# Exercise directions
Give again, exactly as written, each line of the material below starting at the line that contains "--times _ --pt" and ending at the line that contains "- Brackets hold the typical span". Both ends count, and no other line does.

# Information provided
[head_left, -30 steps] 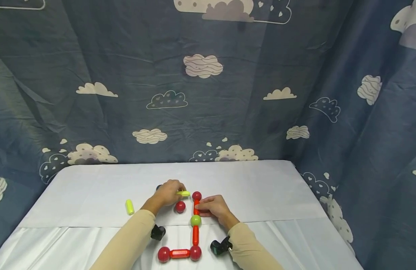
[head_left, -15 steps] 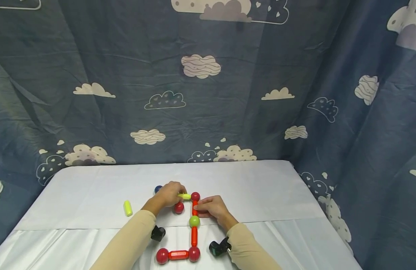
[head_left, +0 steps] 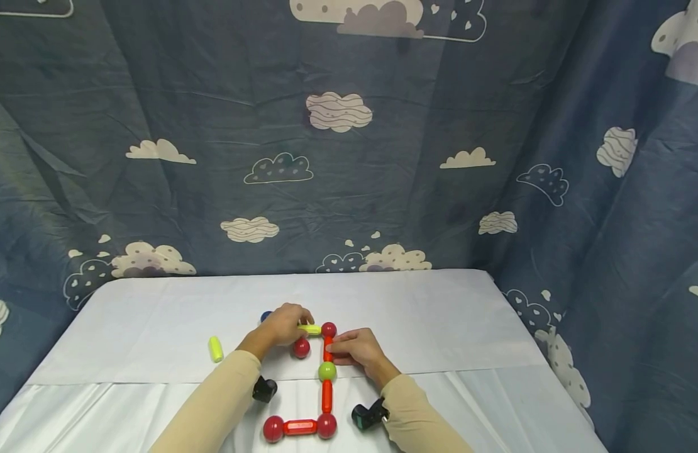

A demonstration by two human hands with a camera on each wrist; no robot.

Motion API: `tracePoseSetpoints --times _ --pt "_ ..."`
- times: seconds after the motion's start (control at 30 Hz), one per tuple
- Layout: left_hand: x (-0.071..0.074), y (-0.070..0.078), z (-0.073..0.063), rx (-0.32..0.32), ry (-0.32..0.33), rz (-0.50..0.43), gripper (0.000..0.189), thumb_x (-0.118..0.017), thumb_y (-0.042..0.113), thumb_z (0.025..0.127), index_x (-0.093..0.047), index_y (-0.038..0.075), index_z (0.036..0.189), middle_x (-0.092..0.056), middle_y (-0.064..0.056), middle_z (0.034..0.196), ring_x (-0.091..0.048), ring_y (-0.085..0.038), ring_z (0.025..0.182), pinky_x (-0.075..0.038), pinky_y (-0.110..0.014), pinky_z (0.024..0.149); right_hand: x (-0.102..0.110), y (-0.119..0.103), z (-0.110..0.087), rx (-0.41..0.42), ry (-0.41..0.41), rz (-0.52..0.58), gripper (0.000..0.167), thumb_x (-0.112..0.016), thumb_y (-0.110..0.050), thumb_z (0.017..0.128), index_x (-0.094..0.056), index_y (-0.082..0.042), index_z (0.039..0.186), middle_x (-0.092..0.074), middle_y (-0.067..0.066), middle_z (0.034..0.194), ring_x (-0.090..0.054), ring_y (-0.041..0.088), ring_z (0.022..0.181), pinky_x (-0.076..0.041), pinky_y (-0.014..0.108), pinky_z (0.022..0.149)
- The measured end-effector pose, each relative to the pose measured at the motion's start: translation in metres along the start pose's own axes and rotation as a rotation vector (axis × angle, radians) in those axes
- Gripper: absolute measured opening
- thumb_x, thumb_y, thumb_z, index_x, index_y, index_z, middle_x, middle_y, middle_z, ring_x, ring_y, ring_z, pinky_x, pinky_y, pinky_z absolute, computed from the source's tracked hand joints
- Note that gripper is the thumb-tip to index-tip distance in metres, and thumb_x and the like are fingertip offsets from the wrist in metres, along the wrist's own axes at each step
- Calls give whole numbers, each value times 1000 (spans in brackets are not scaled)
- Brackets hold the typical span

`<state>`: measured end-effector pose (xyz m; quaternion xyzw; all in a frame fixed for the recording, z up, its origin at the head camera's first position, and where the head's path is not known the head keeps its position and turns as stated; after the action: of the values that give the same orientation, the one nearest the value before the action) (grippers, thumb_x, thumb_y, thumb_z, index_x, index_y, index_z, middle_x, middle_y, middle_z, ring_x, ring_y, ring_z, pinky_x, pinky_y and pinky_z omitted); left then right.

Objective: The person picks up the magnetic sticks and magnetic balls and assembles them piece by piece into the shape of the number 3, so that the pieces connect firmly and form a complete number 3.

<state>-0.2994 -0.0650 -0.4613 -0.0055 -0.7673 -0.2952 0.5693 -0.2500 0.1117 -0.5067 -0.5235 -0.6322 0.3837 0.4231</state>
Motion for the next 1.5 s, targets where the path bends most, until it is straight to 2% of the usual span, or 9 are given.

# Task response
Motion API: `tracePoseSetpoints --times _ --pt "_ ..."`
- times: seconds after the motion's start (control at 30 Hz), one per tuple
- Layout: left_hand: x (-0.071..0.074), y (-0.070..0.078), z (-0.073..0.063), rx (-0.32..0.32), ry (-0.32..0.33), rz (-0.50..0.43), gripper (0.000..0.189), thumb_x (-0.118..0.017), thumb_y (-0.042..0.113), thumb_z (0.025..0.127), index_x (-0.093..0.047), index_y (-0.038..0.075), index_z (0.036..0.189), middle_x (-0.092..0.056), middle_y (-0.064..0.056), middle_z (0.034..0.196), ring_x (-0.091..0.048), ring_y (-0.085..0.038), ring_z (0.025..0.182), pinky_x (-0.075..0.038), pinky_y (-0.110..0.014), pinky_z (0.024..0.149); right_hand: x (-0.102..0.110), y (-0.119..0.103), z (-0.110..0.087), rx (-0.41..0.42), ry (-0.41..0.41), rz (-0.52..0.58), gripper (0.000..0.167), thumb_x (-0.112..0.016), thumb_y (-0.110..0.050), thumb_z (0.017..0.128), index_x (-0.094..0.056), index_y (-0.082..0.042), index_z (0.039..0.186), middle_x (-0.092..0.074), middle_y (-0.067..0.066), middle_z (0.034..0.194), ring_x (-0.090..0.054), ring_y (-0.041..0.088), ring_z (0.022..0.181), pinky_x (-0.076..0.041), pinky_y (-0.014..0.108), pinky_z (0.022..0.149)
- The measured end-effector pose, each relative to the pose measured at the motion's start: translation in metres along the start pose's own axes and rotation as a rotation vector (axis × angle, radians) in those axes
- Gripper: absolute measured opening
- thumb_x, thumb_y, thumb_z, index_x, index_y, index_z, middle_x, middle_y, middle_z, ring_x, ring_y, ring_z, pinky_x, pinky_y, pinky_z absolute, computed from the source's tracked hand joints
- Note that gripper is the thumb-tip to index-tip distance in metres, and thumb_x and the like are fingertip offsets from the wrist in metres, along the wrist's own axes at each step
- Calls give whole numbers, each value times 1000 (spans in brackets are not scaled)
- Brackets hold the typical span

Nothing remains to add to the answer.